§ **Problem details**
Verbatim, and with nothing else, reproduce the data below from its first line through the line containing "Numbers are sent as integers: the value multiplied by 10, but".

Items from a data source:
_ _ _

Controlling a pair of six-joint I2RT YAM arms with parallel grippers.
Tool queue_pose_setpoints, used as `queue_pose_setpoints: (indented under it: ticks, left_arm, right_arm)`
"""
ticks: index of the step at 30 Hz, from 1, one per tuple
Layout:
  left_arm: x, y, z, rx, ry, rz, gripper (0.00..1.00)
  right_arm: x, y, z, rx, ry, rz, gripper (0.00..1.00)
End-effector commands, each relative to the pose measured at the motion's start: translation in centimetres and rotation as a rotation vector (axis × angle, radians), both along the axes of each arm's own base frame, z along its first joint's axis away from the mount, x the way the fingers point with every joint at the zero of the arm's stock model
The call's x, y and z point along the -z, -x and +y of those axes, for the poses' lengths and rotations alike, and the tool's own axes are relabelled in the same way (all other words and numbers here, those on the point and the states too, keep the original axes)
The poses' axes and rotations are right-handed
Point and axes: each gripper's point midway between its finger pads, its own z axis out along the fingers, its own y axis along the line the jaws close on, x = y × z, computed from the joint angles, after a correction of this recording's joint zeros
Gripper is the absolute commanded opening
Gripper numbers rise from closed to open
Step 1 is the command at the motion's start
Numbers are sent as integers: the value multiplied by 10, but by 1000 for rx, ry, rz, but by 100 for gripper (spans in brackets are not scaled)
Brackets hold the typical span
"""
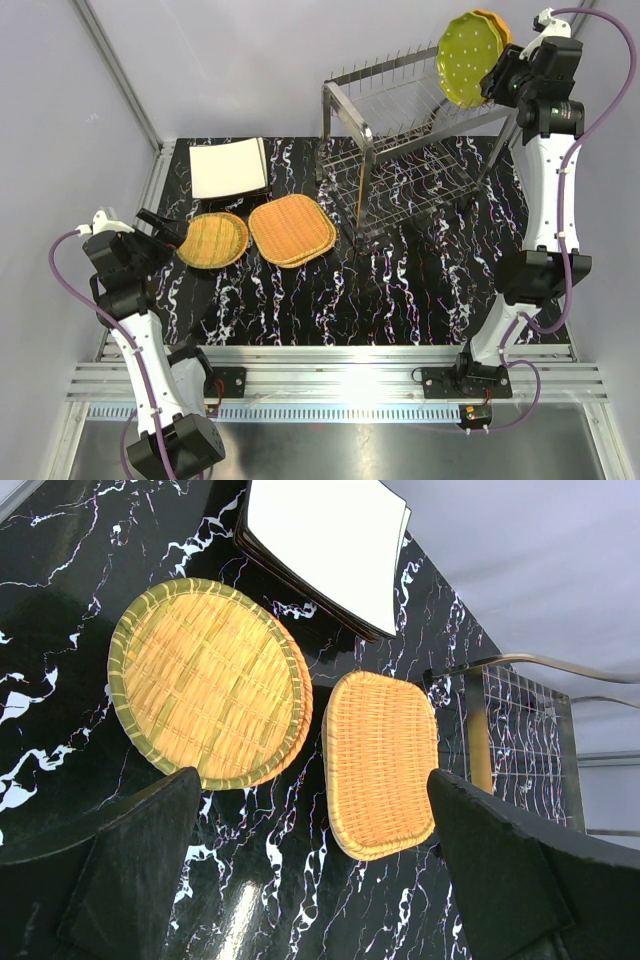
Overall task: Unload the plates from the dish rack
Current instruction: Grab a plate with the right arm
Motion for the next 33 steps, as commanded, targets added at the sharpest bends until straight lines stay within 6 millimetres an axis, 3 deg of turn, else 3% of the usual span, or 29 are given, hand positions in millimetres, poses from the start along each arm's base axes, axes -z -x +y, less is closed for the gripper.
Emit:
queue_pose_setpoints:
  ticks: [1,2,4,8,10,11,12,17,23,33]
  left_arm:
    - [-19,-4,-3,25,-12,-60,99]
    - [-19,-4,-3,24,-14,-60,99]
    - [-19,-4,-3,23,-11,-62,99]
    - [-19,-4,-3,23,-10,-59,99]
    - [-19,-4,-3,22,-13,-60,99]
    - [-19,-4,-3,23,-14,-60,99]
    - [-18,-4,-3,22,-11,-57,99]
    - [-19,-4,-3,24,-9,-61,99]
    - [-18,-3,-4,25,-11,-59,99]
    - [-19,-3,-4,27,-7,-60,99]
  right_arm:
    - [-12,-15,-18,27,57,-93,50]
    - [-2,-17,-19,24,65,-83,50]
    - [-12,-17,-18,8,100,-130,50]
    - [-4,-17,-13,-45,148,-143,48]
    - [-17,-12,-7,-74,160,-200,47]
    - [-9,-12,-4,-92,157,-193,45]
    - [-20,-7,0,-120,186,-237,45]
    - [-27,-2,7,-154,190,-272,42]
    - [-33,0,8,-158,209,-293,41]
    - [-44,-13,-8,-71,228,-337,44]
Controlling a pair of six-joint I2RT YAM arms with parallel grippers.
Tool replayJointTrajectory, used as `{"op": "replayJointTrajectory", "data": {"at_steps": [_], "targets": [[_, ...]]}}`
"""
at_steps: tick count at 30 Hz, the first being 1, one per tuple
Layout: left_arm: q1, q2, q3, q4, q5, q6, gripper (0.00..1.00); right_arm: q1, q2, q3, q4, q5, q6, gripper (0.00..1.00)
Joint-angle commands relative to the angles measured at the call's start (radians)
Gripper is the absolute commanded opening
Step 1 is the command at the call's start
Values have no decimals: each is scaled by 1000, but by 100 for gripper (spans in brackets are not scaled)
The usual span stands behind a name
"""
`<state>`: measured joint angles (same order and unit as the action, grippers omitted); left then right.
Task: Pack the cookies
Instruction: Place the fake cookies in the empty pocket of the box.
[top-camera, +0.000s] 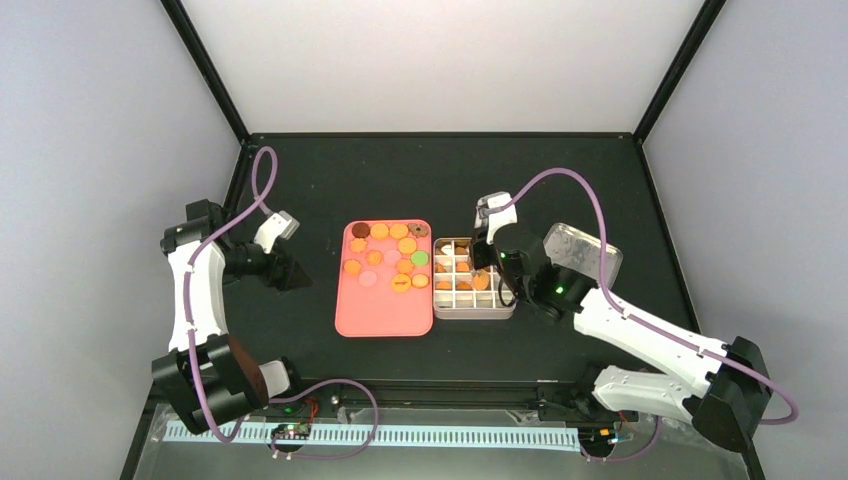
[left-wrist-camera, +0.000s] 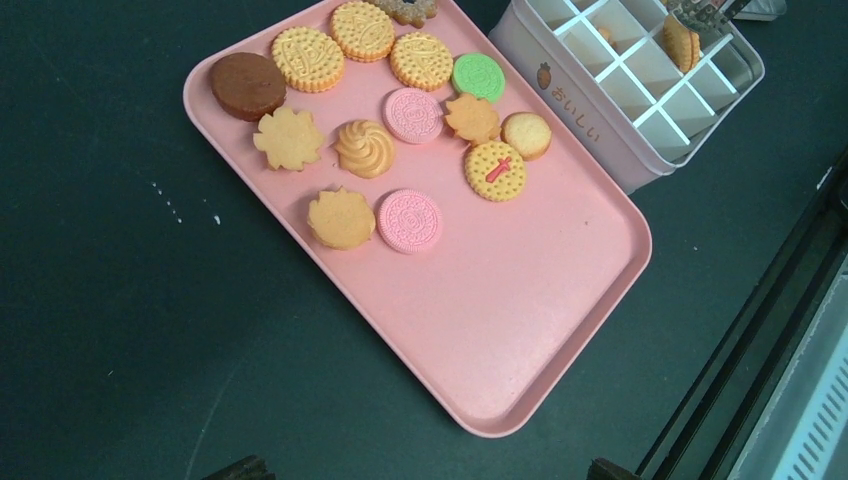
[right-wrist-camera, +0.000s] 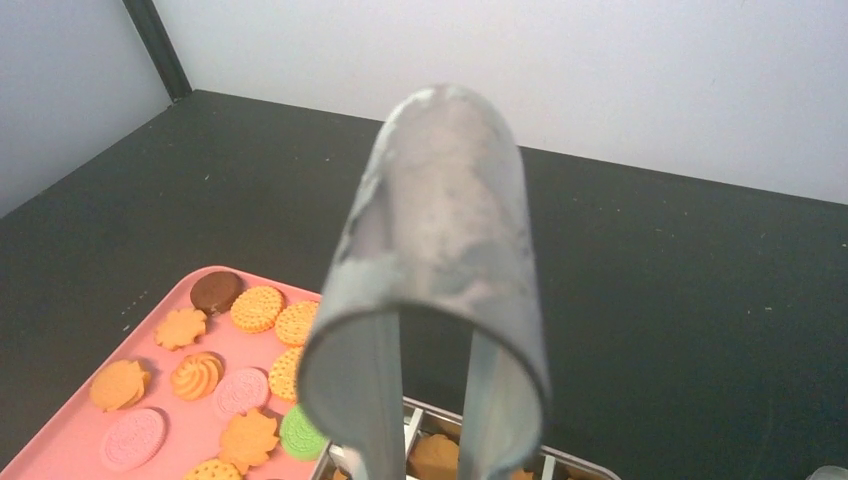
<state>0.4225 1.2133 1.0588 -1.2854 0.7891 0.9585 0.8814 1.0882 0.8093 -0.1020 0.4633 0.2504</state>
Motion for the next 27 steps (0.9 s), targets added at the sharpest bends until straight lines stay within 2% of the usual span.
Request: {"op": "replayJointTrajectory", "data": {"at_steps": [1, 13, 27], "targets": [[7, 12, 35, -16, 27, 29, 84, 2, -7, 34, 55, 38, -36, 21], [7, 10, 32, -12, 28, 25, 84, 3, 84, 82, 68, 17, -61, 21], [7, 12, 29, -8, 27, 22, 84, 3, -22, -61, 42, 61, -24, 20]]}}
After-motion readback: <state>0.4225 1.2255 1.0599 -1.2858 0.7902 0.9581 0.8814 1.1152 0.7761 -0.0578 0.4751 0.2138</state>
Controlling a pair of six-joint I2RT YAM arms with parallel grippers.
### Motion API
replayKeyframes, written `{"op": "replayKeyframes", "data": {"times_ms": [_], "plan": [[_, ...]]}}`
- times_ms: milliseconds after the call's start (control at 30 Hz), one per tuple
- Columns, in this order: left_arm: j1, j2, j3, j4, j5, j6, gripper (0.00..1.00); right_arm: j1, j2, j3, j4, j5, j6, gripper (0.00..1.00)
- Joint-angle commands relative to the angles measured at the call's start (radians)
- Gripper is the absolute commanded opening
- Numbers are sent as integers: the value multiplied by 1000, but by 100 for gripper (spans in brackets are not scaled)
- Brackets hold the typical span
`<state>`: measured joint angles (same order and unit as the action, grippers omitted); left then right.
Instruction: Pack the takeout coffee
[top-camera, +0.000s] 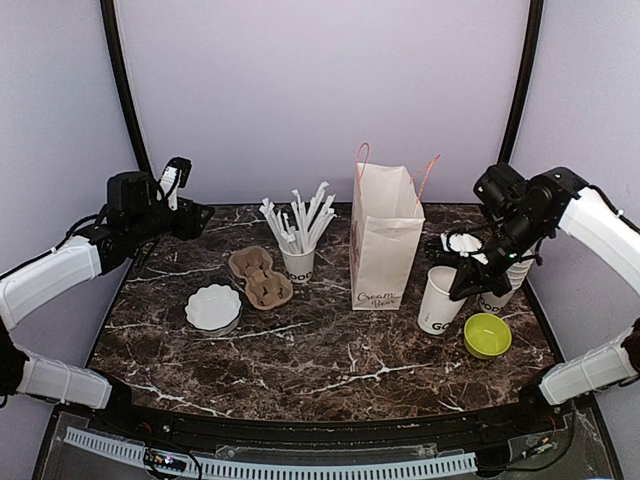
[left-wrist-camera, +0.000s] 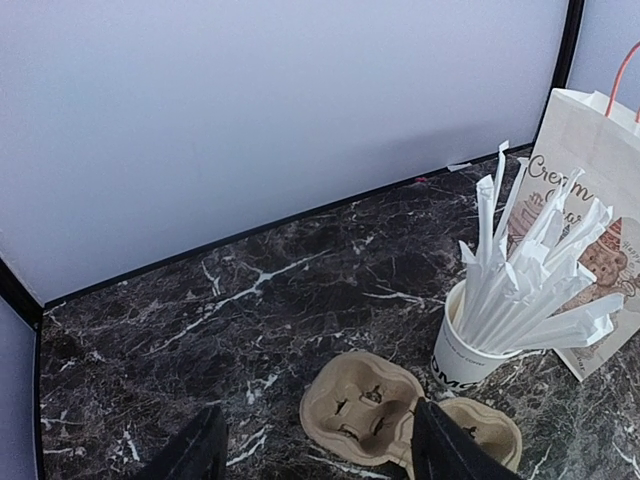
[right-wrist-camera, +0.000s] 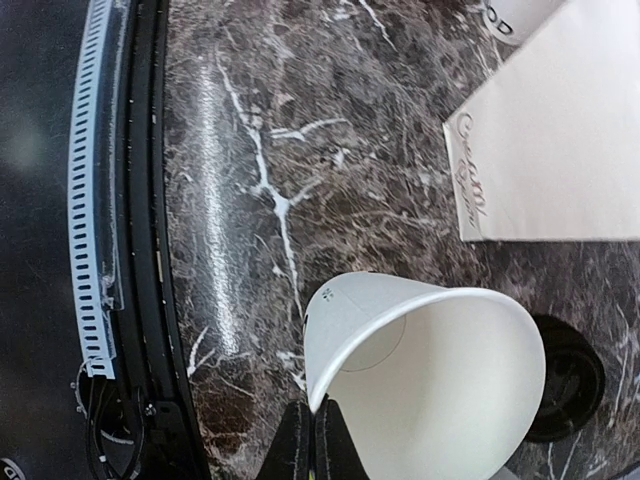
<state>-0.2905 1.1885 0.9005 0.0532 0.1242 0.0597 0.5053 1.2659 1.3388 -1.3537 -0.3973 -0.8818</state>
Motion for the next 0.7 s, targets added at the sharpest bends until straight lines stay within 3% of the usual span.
{"op": "replayKeyframes", "data": {"times_ms": [0,133,300,433,667], "plan": [[4,13,23,-27,-53,21,65,143,29,-32,72,-58,21,0],[4,10,25,-33,-54,20,65,346,102,-28,152,40,85,0],[4,6,26,-37,-42,13,65,564,233,110,220,98,145,0],[4,2,31,-43,-43,11,65,646,327,162,358,141,171,0],[4,-9,51,-82,-97,-21,65,675,511,281,461,200,276,0]]}}
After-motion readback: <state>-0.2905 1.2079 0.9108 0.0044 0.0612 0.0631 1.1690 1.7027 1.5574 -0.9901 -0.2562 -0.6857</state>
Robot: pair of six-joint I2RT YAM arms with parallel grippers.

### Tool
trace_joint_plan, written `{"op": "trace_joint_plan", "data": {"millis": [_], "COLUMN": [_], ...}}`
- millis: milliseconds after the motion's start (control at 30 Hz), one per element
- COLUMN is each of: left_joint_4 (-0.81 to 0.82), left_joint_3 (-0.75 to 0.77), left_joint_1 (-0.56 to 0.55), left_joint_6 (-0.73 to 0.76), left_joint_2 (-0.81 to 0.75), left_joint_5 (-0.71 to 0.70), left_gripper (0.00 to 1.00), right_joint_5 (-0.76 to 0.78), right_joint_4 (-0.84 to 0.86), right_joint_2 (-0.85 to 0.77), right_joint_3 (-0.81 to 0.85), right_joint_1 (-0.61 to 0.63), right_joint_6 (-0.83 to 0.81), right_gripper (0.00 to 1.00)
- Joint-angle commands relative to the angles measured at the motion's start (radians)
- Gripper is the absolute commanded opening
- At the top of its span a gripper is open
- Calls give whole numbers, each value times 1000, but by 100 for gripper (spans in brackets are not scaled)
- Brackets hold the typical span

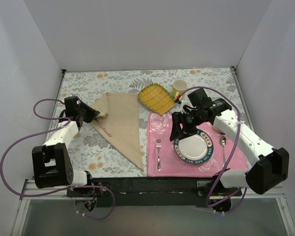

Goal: Fold the napkin, place the utensils inside, and roll it up
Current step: Fold the napkin

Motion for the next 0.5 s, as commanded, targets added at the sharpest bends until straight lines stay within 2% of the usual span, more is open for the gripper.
{"op": "trace_joint_plan", "data": {"millis": [0,467], "left_joint_4": [-29,-53], "left_joint_3": [-11,-78], "left_joint_1": [-10,-32], "left_joint_6": [7,-12], "left_joint_2": [-49,-21], "left_joint_5": [12,73], "left_gripper": [0,0], "right_joint_5": [-27,-27], "right_joint_4": [17,31], "right_joint_2": [-37,-46], "right_joint_3": [-13,-13], "right_joint_1": [1,1], "right_joint_6": [3,18], "right_gripper": [66,66]}}
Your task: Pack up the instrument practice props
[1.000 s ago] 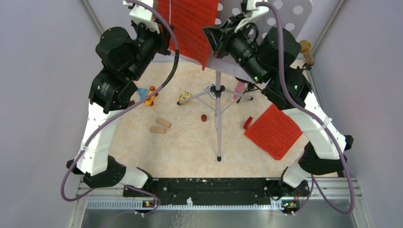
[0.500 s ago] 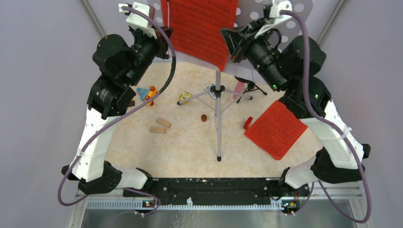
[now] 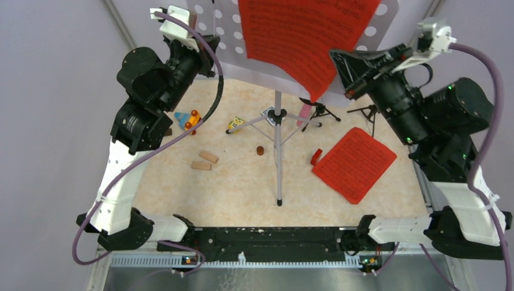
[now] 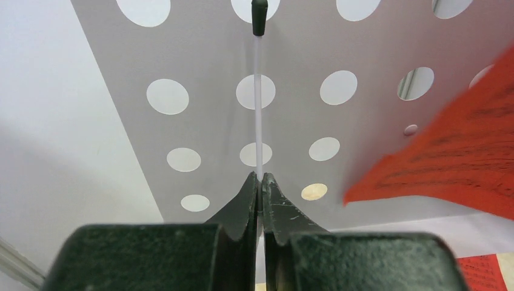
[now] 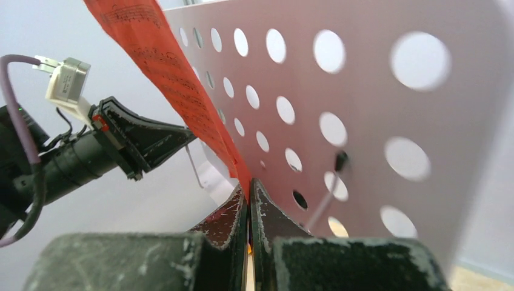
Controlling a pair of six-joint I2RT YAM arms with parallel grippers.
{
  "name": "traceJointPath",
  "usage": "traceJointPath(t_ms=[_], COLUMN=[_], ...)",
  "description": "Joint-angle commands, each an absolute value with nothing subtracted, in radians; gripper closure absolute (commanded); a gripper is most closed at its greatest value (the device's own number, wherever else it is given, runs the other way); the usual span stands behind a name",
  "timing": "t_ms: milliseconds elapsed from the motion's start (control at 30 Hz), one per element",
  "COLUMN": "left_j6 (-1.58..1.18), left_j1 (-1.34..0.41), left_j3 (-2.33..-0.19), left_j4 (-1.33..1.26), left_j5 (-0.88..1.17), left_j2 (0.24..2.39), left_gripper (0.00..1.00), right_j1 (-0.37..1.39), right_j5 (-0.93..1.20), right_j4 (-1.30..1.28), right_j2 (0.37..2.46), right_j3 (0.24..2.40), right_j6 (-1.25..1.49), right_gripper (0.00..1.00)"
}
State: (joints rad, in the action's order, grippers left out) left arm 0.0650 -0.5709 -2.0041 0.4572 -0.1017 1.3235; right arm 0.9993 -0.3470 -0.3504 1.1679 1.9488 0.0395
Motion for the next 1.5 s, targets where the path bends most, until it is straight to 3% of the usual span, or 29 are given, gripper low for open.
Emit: traceJointPath(t_ms=[0, 267, 667, 833, 1033, 1133, 1367, 1467], left_j6=[0.078, 0.089, 0.094, 0.08, 0.04, 0.004, -0.055, -0.069], left_j1=[-0.569, -0.568, -0.569, -0.568, -0.568, -0.569, -0.568, -0.569], left_j3=[-1.993, -1.969, -1.901, -1.868, -1.771, -1.718, -1.592, -1.578], left_j4=[0.415, 0.411, 0.423, 0.462, 0.5, 0.529, 0.556, 0.563], left_j5=[-0.107, -0.096, -0.11, -0.122, -0.147, -0.144, -0.14, -0.133], left_j2=[1.284, 1.273, 1.205, 1.136, 1.016, 0.969, 0.886, 0.874], left_gripper=[0.92, 0.56, 0.18, 0.08, 0.04, 0.04, 0.03, 0.03], right_j1=[1.003, 1.003, 1.003, 1.003, 0.998, 0.911, 0.228, 0.069], right_j5=[-0.372, -0.551, -0.972, -1.05, -1.033, -0.937, -0.078, 0.132], right_j4=[-0.344, -0.508, -0.954, -1.123, -1.106, -1.044, -0.756, -0.701], right_j2=[1.033, 0.737, 0.525, 0.591, 0.696, 0.731, 0.778, 0.801], right_j3=[1.848, 1.577, 1.292, 1.203, 1.12, 1.1, 0.973, 0.965], right_j6=[0.112, 0.264, 0.622, 0.797, 0.835, 0.783, 0.505, 0.508], right_gripper=[1.0, 1.0, 1.0, 1.0, 1.0, 1.0, 1.0, 1.0])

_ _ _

§ **Output of the exercise**
Controlling a pair of six-joint I2RT YAM arms with parallel grippers.
Tool queue_pose_setpoints, used as `queue_pose_setpoints: (indented under it: ticks, left_arm, right_arm)`
"""
ticks: index of the step at 30 Hz, from 1, one per tuple
Layout:
  left_arm: x, y, z, rx, ry, rz, gripper (0.00..1.00)
  right_arm: x, y, z, rx, ry, rz, gripper (0.00..1.00)
End-effector commands, each relative to the pose measured at the motion's start: translation in centimetres and rotation as a rotation vector (axis × angle, radians), both along the axes of each arm's own base frame, z along its first joint's axis away from the mount, x the way the fingers point with every joint at the zero of the arm's stock model
The call's x, y and z point along the -z, -x and +y of those axes, for the poses' lengths and rotations alike, and the tool's own axes are relabelled in the same way (all other words and numbers here, those on the point and the states too, keep the original axes)
The poses' axes and rotations are right-handed
Point and axes: each gripper's point midway between its finger pads, its own z axis out along the fingers, its own y axis along the line the jaws close on, x = y × z, computed from the joint angles, after a correction of this recording's joint zeros
Gripper is the absolute commanded opening
Gripper numbers rise from closed to open
Step 1 is the command at the motion's start
Numbers are sent as integers: the value multiplied by 10, but by 1000 for rx, ry, rz, but by 100 for gripper (spans in brackets are not scaled)

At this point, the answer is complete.